CIN is known to be related to numerous epidemiological factors such as first intercourse at young age (<16 years), multiple sexual partners, cigarette smoking, race, high parity, and low socioeconomic status. Many of these epidemiological factors are linked with sexual activity and with exposure to STDs. However, the pathogenesis of BV still remains unclear.
As for the association between BV and HPV infection, this study showed that HPV infection had no significant relationship with BV (p=0.873) (Table 1), but showed strong positive correlation with the incidence of CIN (p≤0.001) (Table 4).
Platz-Christensens et al.14 demonstrated the association between BV and CIN. For the diagnosis of BV, they used identification of clue cells in Papanicolaou stained vaginal smears. They showed that the relative risk for having CIN III/CIS was 5.0 if BV was present. However, this study did not include a control for the presence of HPV nor other STDs. Peters et al. reported a similar study on the association between BV and CIN.15 They used Amsel's criteria for BV diagnosis and performed control for HPV infection. This study concluded that in women with abnormal cervical smears, the prevalence of BV did not seem to be increased, and BV did not influence the histologic changes. There was no relationship between BV and HPV infection. These studies revealed different outcomes from one another probably due to the difference in their methods. Since CIN carries a variety of risk factors, it is important to control them between the study groups - especially the status of HPV infection which is known as a major risk factor of CIN. Meanwhile, the sensitivity and specificity of BV differ according to several different diagnostic criteria. Therefore, we should allow for the various diagnostic criteria applied to each study. Especially for clinical diagnosis, various diagnostic tools and interpretation skills are required, but bias may occur due to subjective opinions of clinicians. Furthermore, those factors such as coitus, douching, and cervical mucus may interfere with the diagnosis. Due to the reasons mentioned above, clinical diagnostic methods may result in different diagnosis according to different clinicians even when they use the same diagnostic criteria.

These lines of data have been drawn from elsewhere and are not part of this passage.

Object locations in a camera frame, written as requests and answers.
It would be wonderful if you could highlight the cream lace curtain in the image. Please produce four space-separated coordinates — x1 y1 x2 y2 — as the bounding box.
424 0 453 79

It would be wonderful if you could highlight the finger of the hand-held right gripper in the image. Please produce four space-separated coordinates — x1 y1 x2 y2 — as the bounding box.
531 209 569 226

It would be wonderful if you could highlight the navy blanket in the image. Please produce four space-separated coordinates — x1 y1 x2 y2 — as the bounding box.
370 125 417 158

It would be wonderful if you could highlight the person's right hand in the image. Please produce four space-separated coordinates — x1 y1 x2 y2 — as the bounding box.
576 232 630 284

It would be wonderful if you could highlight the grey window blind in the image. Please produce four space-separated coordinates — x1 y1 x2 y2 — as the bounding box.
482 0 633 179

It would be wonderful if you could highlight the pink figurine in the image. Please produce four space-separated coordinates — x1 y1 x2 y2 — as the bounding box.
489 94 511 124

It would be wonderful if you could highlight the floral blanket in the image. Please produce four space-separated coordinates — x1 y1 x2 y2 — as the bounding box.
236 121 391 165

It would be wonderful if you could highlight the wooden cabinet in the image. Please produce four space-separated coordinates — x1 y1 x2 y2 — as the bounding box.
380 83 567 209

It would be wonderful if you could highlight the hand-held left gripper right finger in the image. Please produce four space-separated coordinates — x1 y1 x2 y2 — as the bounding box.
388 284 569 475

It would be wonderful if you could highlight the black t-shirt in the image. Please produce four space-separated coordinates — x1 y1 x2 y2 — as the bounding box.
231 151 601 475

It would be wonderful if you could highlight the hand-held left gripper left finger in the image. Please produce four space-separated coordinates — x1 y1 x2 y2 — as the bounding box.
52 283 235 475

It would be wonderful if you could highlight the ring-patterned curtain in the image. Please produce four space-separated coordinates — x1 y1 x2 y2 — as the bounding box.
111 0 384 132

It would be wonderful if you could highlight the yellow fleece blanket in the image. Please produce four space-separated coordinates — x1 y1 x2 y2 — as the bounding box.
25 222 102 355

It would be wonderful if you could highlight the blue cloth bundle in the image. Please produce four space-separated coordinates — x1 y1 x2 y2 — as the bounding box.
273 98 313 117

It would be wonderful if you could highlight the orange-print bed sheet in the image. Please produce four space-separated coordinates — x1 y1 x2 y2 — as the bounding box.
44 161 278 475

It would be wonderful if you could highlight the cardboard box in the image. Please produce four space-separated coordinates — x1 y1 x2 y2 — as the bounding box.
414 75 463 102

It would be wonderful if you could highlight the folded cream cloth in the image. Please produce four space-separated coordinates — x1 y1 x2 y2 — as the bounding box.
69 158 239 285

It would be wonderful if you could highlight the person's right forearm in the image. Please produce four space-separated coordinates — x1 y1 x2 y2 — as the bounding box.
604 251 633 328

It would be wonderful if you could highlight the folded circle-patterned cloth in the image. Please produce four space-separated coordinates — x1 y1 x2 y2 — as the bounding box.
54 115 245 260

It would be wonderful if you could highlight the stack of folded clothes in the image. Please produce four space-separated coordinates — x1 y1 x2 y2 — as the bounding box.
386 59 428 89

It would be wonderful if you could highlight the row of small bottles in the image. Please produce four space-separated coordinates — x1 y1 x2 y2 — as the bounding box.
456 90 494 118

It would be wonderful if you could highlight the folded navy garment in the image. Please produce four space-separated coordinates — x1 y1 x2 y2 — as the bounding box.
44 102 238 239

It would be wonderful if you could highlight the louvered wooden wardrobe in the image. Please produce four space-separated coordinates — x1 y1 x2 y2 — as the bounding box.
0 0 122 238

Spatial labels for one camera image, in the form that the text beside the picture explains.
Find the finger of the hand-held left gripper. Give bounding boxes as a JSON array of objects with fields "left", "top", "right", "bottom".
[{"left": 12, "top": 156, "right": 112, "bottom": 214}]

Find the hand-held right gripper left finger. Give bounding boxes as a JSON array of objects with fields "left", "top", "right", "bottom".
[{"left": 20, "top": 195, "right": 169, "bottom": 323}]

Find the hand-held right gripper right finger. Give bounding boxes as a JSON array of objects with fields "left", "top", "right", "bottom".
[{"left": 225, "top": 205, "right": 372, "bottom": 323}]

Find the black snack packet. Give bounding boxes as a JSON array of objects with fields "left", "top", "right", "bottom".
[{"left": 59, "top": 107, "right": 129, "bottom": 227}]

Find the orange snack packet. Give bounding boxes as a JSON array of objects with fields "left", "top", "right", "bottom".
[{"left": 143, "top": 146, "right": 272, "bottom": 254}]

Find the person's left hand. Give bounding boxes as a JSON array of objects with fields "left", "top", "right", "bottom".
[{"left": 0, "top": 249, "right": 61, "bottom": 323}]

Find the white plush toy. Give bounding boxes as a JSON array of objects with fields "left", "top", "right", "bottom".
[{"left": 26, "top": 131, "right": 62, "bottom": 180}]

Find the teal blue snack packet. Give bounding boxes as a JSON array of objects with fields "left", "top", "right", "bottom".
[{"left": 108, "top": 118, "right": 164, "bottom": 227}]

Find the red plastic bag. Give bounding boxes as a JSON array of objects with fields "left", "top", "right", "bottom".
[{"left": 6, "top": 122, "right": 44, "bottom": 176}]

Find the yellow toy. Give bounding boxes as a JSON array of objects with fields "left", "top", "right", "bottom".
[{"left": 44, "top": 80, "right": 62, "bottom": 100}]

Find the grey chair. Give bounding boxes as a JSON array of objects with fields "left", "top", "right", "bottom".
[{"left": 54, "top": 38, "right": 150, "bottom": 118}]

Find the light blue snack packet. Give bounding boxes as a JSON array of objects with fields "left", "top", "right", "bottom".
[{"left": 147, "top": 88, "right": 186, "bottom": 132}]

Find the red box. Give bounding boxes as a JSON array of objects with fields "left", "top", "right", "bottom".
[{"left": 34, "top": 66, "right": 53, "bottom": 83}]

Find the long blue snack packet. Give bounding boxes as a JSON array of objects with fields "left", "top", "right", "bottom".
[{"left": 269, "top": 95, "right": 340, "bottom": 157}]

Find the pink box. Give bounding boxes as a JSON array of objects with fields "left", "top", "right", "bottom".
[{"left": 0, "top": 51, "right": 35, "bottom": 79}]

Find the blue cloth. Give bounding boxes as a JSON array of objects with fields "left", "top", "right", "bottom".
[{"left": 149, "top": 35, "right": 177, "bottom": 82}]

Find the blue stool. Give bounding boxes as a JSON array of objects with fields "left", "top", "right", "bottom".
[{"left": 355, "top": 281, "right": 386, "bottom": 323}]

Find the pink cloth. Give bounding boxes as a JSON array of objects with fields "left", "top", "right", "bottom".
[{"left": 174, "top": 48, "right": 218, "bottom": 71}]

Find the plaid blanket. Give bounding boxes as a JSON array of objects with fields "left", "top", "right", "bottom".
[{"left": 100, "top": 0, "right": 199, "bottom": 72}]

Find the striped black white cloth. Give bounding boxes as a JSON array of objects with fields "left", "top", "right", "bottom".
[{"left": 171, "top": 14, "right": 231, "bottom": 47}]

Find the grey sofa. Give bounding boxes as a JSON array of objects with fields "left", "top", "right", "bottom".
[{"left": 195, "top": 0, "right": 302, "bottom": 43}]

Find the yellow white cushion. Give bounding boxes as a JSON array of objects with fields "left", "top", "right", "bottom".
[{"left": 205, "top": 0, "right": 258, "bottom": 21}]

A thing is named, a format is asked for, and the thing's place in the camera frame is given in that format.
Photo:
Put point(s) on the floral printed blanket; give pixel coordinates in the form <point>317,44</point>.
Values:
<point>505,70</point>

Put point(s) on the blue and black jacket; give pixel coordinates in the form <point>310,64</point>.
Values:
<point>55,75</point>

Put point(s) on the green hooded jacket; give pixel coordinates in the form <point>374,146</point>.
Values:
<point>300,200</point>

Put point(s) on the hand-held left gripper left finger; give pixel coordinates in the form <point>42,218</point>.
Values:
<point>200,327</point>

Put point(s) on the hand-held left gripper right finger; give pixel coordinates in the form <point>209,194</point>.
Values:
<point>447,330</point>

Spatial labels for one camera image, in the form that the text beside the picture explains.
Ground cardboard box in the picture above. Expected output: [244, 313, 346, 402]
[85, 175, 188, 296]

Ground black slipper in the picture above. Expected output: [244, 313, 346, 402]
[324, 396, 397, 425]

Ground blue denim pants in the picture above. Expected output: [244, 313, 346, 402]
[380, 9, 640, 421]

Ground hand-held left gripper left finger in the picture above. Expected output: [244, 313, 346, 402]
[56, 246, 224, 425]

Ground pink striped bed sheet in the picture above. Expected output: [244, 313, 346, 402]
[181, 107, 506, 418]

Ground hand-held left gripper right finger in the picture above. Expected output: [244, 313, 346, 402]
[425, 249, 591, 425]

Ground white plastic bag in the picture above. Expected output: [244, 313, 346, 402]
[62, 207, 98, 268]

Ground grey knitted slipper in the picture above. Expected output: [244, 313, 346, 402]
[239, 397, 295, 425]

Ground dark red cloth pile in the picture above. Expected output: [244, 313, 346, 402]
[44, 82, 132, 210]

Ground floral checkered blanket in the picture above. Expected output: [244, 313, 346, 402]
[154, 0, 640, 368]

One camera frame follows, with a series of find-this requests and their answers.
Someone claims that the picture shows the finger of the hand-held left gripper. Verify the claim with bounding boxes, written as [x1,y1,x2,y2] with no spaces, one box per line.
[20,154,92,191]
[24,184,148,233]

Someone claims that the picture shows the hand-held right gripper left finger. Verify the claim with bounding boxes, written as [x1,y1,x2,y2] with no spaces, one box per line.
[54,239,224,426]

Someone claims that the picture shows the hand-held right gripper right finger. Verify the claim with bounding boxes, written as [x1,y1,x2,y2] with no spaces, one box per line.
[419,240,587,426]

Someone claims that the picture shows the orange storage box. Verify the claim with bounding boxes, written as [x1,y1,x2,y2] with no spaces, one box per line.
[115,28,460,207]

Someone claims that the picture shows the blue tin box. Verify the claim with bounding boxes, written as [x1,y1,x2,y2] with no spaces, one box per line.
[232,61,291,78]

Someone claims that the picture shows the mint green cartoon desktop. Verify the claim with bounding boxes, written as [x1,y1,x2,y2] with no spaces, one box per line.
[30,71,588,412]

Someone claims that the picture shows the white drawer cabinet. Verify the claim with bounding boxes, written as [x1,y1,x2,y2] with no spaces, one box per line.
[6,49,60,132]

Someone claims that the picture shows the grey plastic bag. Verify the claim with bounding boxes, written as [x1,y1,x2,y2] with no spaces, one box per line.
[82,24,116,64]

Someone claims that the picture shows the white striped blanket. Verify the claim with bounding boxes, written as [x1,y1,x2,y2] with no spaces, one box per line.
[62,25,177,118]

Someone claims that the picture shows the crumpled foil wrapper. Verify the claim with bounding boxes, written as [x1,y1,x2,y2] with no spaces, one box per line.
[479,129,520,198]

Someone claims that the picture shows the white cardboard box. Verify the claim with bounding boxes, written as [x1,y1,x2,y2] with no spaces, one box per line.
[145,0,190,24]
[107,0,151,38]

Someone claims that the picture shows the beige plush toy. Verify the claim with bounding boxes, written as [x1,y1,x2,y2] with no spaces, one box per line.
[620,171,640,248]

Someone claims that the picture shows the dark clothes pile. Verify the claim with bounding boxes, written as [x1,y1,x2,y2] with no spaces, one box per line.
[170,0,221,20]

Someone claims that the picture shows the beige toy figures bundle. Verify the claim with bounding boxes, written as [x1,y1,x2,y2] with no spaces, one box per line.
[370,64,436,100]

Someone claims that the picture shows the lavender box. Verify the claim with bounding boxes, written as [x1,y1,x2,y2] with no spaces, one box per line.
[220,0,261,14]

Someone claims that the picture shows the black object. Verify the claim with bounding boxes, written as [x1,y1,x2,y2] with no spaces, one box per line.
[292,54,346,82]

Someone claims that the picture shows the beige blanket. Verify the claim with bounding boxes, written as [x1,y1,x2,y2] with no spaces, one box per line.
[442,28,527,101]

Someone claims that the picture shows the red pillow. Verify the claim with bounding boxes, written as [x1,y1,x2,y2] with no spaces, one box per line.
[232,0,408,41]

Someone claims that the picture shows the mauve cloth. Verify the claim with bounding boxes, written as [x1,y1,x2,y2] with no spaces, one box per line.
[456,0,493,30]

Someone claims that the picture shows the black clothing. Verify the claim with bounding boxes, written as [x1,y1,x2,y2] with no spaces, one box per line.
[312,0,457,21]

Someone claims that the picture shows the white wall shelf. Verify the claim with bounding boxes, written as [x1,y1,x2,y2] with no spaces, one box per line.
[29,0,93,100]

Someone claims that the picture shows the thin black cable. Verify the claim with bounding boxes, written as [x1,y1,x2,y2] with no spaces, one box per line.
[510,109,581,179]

Boyle et al.16 reported that women with BV were not found to have CIN more frequently than women without BV. Furthermore, they demonstrated that the quantities of nitrosamines produced by women with BV did not differ significantly from women without BV. Chen et al.17 reported that abnormal amines are closely related to the presence of BV, and can be eliminated by treatment with metronidazole. Pavic proposed a theory regarding the oncogenic effect of nitrosamines, and also discussed the possibility that nitrosamines may act synergistically with other agent such as HPV.4,18 However, according to recent studies, these results are questionable.
In this study, BV was found in 56 (10.98%) out of 510 patients. In other studies, its prevalence varies; 32 to 64% in STD clinics, 12 to 25% in gynecology outpatient clinics, 10 to 26% in antenatal clinics.4,19-21 The low incidence of BV in this study must be due to the subjective opinions of clinicians, as explained above. The rate of CIN patients was considerably higher in this study. This study was done for the patients who have cytological abnormality on PAP smears. So, a study with a normal population may produce different results.
In conclusion, there was significant correlation between BV and the presence of CIN; however, no statistically significant relationship between BV and CIN was demonstrated by multivariate analysis. BV did not influence the severity of CIN. Moreover, there was no significant correlation between the presence of BV and HPV infection.
We performed STD screening for population control, but the number of patients positive for STD was not large enough for our statistics. However, it leaves room for further study, because other risk factors for CIN such as cigarette smoking or sexual behavior were not taken into account.
This study was supported by grants from the Brain Korea (BK) 21 project for medical sciences, Yonsei University and a faculty research grant of Yonsei University College of Medicine, for 2007 (6-2007).